The station currently operates a Inshore lifeboat, Brenda Raworth (D-855), on station since 2021, and a modified Griffon Type 470TD Hovercraft, The Hurley Flyer (H-002), on station since 2002.

==History==
In 1964, in response to an increasing amount of water-based leisure activity, the RNLI placed 25 small fast Inshore lifeboats around the country. These were easily launched with just a few people, ideal to respond quickly to local emergencies.

More stations were opened, and in May 1966, a lifeboat station was established at Morecambe, with the arrival of a Inshore lifeboat, the unnamed (D-93).
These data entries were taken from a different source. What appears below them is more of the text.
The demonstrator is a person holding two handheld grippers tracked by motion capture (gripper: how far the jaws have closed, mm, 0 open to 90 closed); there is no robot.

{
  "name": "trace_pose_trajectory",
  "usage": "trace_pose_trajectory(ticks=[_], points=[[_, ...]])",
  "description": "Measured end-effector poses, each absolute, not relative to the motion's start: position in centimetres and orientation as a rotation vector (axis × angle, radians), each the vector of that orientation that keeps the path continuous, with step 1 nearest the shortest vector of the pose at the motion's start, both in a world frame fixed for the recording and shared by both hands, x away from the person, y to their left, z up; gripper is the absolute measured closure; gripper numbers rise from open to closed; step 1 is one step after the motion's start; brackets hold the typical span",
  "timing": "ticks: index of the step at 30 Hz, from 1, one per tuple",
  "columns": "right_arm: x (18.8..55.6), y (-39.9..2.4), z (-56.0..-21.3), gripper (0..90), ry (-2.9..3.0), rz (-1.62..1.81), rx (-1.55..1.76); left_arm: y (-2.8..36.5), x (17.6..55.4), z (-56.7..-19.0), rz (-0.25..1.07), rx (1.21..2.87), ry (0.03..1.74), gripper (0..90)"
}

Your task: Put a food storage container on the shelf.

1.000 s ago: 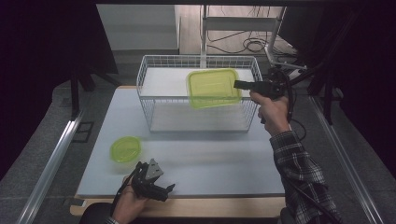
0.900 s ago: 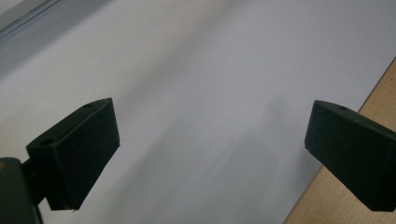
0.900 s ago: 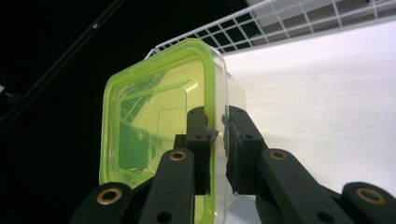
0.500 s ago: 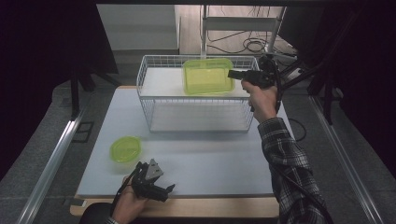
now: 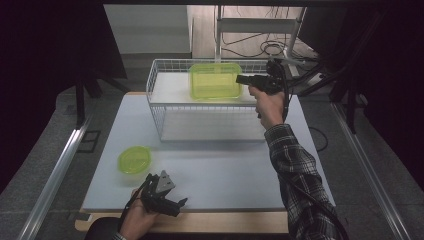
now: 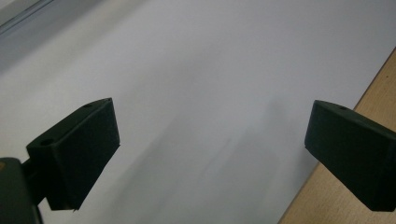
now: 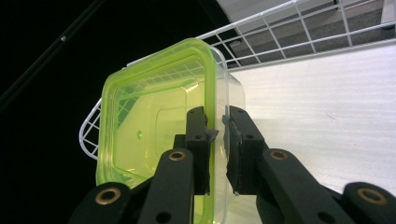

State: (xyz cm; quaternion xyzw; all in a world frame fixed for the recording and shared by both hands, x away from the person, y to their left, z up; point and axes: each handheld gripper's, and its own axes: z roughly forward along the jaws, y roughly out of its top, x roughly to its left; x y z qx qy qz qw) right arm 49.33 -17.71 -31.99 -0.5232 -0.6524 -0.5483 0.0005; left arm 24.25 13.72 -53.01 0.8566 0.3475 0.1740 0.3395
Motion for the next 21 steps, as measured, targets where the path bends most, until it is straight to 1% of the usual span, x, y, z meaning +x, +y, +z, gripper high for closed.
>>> trace_pose_trajectory(ticks=[20, 21], points=[[50.7, -16.7, -32.3, 65.9, -2.231, -1.644, -1.690, 13.6, 24.2, -53.1, 0.446, 2.240, 0.901, 2.9], [50.7, -16.7, -32.3, 63.1, -2.232, -1.647, -1.687, 13.6, 24.2, -53.1, 0.445, 2.240, 0.901, 2.9]])
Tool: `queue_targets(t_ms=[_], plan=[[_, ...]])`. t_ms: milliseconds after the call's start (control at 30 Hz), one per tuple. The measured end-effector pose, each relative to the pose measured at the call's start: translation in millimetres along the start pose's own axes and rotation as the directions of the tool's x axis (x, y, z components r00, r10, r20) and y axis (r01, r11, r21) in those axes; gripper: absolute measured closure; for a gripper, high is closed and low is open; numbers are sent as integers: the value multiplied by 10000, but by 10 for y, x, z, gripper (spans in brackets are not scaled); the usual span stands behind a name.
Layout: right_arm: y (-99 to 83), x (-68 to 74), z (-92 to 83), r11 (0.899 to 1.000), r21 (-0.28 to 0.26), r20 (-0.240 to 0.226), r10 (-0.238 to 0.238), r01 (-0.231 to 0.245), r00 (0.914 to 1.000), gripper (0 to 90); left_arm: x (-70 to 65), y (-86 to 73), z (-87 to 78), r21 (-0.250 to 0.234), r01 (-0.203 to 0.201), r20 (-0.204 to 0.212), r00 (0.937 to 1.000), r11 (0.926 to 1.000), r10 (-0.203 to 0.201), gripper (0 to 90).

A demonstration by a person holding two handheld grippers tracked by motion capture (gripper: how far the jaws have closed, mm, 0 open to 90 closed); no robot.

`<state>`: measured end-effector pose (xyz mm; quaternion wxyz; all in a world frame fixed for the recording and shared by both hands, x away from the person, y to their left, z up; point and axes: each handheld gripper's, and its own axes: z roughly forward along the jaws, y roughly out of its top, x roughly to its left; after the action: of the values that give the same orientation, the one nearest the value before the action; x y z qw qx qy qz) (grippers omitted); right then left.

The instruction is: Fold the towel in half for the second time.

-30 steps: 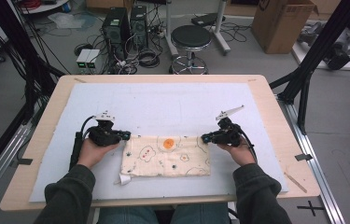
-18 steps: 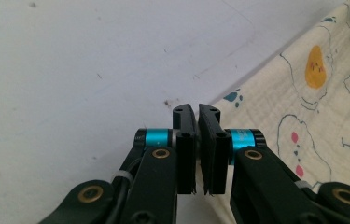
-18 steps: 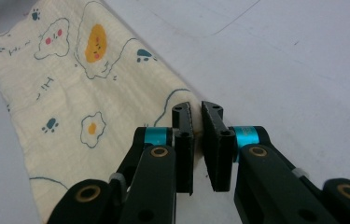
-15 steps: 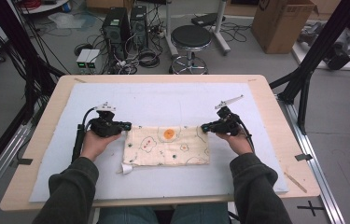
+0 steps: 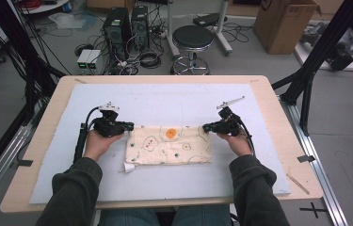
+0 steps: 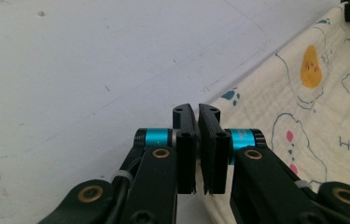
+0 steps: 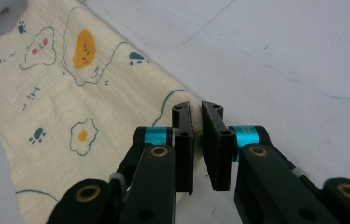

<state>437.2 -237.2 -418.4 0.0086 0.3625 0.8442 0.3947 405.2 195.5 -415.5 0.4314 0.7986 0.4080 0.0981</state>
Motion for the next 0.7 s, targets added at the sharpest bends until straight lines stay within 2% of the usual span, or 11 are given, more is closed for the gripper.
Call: queue_targets(t_ms=[100,333,700], plan=[[0,11,-18,10000,-53,-54,-18,18,10000,834,-6,2,-25,-216,84,83,9999,9997,-83,851],[0,39,-41,9999,-118,-146,-14,12,9999,834,-1,-26,-56,-149,63,161,9999,9999,-60,851],[1,62,-70,9996,-221,-172,-187,183,9997,834,-20,-49,-110,-441,87,331,9994,9990,-73,851]])
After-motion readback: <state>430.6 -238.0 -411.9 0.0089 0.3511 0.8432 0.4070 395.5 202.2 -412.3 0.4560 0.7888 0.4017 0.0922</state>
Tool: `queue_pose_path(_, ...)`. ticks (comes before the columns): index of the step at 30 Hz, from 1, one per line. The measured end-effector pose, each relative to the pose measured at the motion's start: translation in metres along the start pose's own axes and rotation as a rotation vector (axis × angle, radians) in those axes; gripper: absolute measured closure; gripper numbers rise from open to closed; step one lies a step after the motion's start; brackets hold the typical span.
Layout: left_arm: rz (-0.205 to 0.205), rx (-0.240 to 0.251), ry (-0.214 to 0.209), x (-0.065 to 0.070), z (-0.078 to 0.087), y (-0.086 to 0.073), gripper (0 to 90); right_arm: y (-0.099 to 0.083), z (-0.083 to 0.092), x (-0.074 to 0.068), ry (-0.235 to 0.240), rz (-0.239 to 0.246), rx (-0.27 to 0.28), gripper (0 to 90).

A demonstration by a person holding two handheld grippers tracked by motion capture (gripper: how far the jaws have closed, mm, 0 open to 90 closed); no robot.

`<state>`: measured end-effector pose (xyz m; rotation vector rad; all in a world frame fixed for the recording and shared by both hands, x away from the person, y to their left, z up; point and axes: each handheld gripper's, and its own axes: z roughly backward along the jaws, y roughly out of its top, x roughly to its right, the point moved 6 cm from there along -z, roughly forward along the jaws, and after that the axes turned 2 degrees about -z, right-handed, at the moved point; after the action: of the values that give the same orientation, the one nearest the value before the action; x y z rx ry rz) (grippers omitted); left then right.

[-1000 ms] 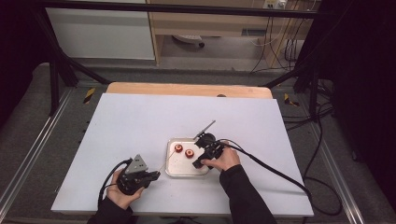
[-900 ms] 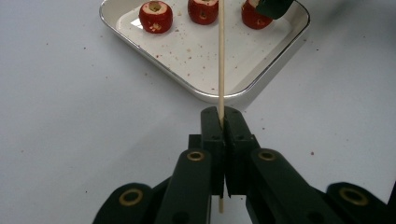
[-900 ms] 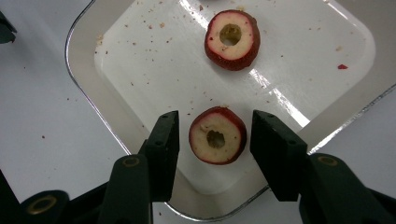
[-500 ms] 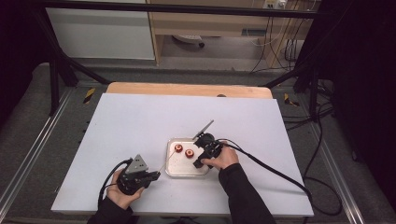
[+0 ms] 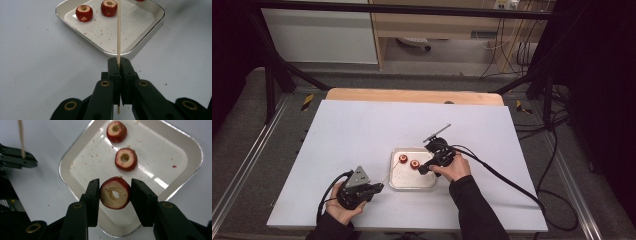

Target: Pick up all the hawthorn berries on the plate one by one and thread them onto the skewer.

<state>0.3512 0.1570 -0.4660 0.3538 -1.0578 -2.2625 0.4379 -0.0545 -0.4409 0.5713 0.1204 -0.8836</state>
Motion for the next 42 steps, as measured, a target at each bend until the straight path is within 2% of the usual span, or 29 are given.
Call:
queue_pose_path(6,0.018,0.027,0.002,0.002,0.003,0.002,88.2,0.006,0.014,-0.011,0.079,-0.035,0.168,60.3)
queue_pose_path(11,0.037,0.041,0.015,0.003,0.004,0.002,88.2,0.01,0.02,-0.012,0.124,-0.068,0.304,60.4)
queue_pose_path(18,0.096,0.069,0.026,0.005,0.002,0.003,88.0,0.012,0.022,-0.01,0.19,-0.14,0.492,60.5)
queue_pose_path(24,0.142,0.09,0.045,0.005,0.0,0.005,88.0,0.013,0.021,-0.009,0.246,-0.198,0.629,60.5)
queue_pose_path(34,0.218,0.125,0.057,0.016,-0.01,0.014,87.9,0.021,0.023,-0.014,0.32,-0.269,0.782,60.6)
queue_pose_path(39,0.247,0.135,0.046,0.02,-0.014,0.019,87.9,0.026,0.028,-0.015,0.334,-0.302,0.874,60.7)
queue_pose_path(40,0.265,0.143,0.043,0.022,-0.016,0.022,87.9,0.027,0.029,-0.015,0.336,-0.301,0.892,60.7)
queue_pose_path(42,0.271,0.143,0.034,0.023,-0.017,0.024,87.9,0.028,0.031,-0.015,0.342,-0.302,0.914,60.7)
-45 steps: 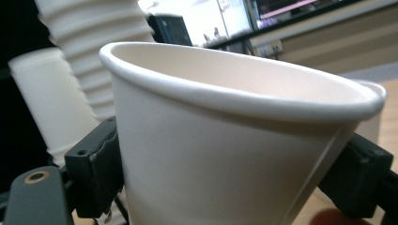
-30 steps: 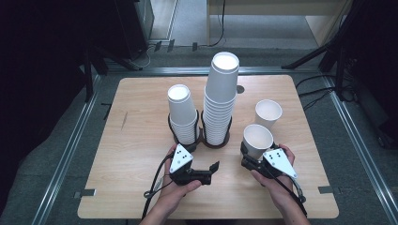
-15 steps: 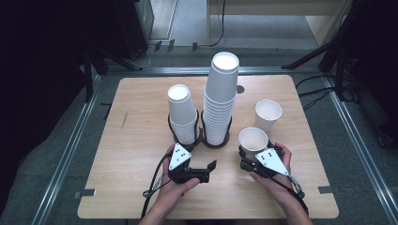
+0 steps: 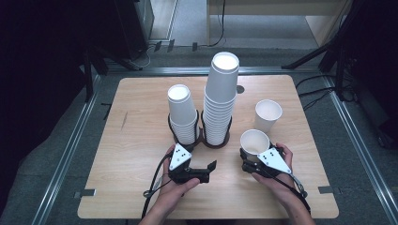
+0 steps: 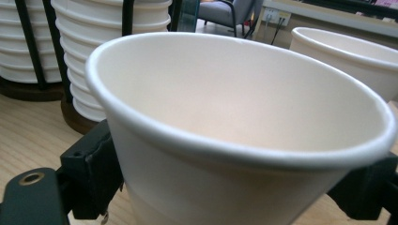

In rough seas, and a south west gale, on 5 August 1973, two men were spotted in a small dinghy on the Clark Wharf Sandbank, 1/2 mi north west of Heysham Harbour. Unable to get close, Helm Keith Willacy went over the side with a lifeline. Attempts to reach the men failed, so he then anchored the lifeboat, veered down, and the men were brought to safety. For this service, Helm Willacy was awarded the RNLI Bronze Medal, whilst crew member Andrew Jarvis was accorded "The Thanks of the Institution inscribed on Vellum".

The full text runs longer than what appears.